Breaded Acts of Love, Luck and Shipwreck
In a November issue of The Boston Globe, language columnist Jan Freeman, taking advantage of the approaching 400th anniversary of the King James Version of the Bible (the KJV first appeared in 1611), wrote about the many biblical expressions there that have become fully naturalized English idioms. Some of these, she observed, we use regularly, despite the fact that they make no apparent sense. One is the “mysterious” (as she puts it) turn of phrase “to cast one’s bread upon the waters.”
I once thought this mysterious, too. Shalaḥ laḥmekha al-p’ney ha-mayim, ki v’rov yamim timtsa’enu, says the Hebrew verse that begins the 11th chapter of the book of Kohelet, better known in English as Ecclesiastes. The King James translates this as, “Cast thy bread upon the waters, for thou shalt find it after many days,” which indeed seems hard to fathom. True, we all know what the verse is supposed to mean. To cast one’s bread upon the waters is to do something that, despite its uncertain chances of success, is worth doing because there’s little to lose. If, for instance, you see an ad for a good job in the employment section of the newspaper, one that you know will be answered by 1,000 people, you are casting your bread upon the waters by being the thousandth-and-first. Although your prospects of getting the job may be all but nil, you’re risking nothing by applying.
And yet why should “Cast thy bread upon the waters” mean this?

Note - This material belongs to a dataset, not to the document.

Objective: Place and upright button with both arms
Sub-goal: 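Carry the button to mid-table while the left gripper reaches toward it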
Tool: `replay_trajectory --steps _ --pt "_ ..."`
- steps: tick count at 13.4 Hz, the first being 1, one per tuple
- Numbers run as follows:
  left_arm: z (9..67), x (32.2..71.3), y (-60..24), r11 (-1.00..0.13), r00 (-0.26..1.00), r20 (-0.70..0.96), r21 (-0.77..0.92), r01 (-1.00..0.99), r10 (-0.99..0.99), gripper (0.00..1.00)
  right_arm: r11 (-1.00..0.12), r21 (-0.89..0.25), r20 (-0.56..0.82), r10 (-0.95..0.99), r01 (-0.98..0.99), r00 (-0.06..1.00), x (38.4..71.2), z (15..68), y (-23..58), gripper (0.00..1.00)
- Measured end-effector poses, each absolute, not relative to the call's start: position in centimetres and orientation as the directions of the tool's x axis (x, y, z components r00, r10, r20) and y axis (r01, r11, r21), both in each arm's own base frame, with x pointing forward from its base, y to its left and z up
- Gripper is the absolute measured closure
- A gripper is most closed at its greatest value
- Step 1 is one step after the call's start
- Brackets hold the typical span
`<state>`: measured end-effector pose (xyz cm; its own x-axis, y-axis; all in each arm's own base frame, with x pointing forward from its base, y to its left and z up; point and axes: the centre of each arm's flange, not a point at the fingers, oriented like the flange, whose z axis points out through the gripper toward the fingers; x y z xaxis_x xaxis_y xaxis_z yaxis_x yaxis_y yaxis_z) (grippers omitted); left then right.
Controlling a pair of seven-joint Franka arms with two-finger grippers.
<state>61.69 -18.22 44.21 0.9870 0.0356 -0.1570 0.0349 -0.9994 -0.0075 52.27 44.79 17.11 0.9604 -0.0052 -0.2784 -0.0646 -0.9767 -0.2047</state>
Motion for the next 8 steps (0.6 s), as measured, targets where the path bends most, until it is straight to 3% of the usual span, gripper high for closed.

After all, a slice of bread tossed into a pond, lake or river soon becomes waterlogged, and then sinks and disappears, with no chance of being found again, much less “after many days.” And why would anyone toss it there in the first place? What could the author of Ecclesiastes, reputed by Jewish tradition to have been that wisest of men, King Solomon, have been thinking of?
Biblical commentators have struggled with this question ever since biblical commentary began. The oldest gloss on Ecclesiastes 1:11 that we have is in the homiletic compendium known as Midrash Kohelet, which was probably composed between the sixth and eighth centuries. In it are various attempts to explain the verse, all based on the idea that it alludes to the unexpected rewards of giving charity. Thus, one story in Midrash Kohelet tells of a rabbi who, miraculously saved from a shipwreck, is asked to explain his good fortune. “As I was boarding the ship,” he replies, “I met a poor beggar. ‘Earn yourself a good deed,’ he said to me, and so I gave him some bread. ‘Just as you have restored my life to me,’ he said, ‘so may your life be restored to you’ — and [when this happened] I thought of the verse, ‘Cast thy bread upon the waters.’”
Medieval Jewish commentators followed in the wake of this. The most authoritative of them, Rashi, interprets the verse to mean that if one performs an act of kindness with no more hope of a reward than one might expect to get from throwing bread into water, one will eventually be recompensed. My 25-volume Hebrew Ensiklopedyat Olam ha-Tanakh (“Encyclopedia of the World of the Bible”), which brings to bear on Scripture all the tools of modern scholarship, cites as a similar statement an ancient Egyptian proverb that says, “Do a good deed and throw it into the river; when it [the river] dries up, you shall find it.” Alternately, the encyclopedia proposes that Kohelet may be advising the reader to engage in naval commerce. Send your goods forth on the sea, our verse counsels, and you will eventually harvest the fruit of your investment.
I must say that none of this has ever struck me as very convincing. And then one day, as I was reading Ecclesiastes, I suddenly had a childhood memory. On summer vacations spent in bungalow colonies in the Catskills, we boys liked to go fishing in nearby ponds, using homemade rods constructed from a branch, some string and a hook. For our bait we usually dug for worms, but sometimes, if we were too lazy, or if no worms were to be found, we took pieces of bread, rolled them between our palms into hard little balls and used them instead. Even though these bread balls soon sank, they stayed on the hook for a long while, and the fish sometimes went for them. If you waited long enough, you sometimes actually caught something.
Can this be what “Cast thy bread upon the waters” refers to? The more I consider it, the more I feel certain that it is. Bread has always been a bait of last resort, and fishermen have always fished with it when nothing else was available. Indeed, this now seems to me so obviously the meaning of Ecclesiastes 11:1 that I’m amazed that no one else seems to have thought of it.
But no, that’s not so. The 12th-century biblical commentator Abraham Ibn Ezra, I now see, wrote about the verse that it “cautions the haves to be generous both with those who show gratitude and those who don’t — and though some say that the water [in the verse] refers to fishponds, there is no need for such an explanation.”
I’d say there is every need. It’s the only one that makes sense.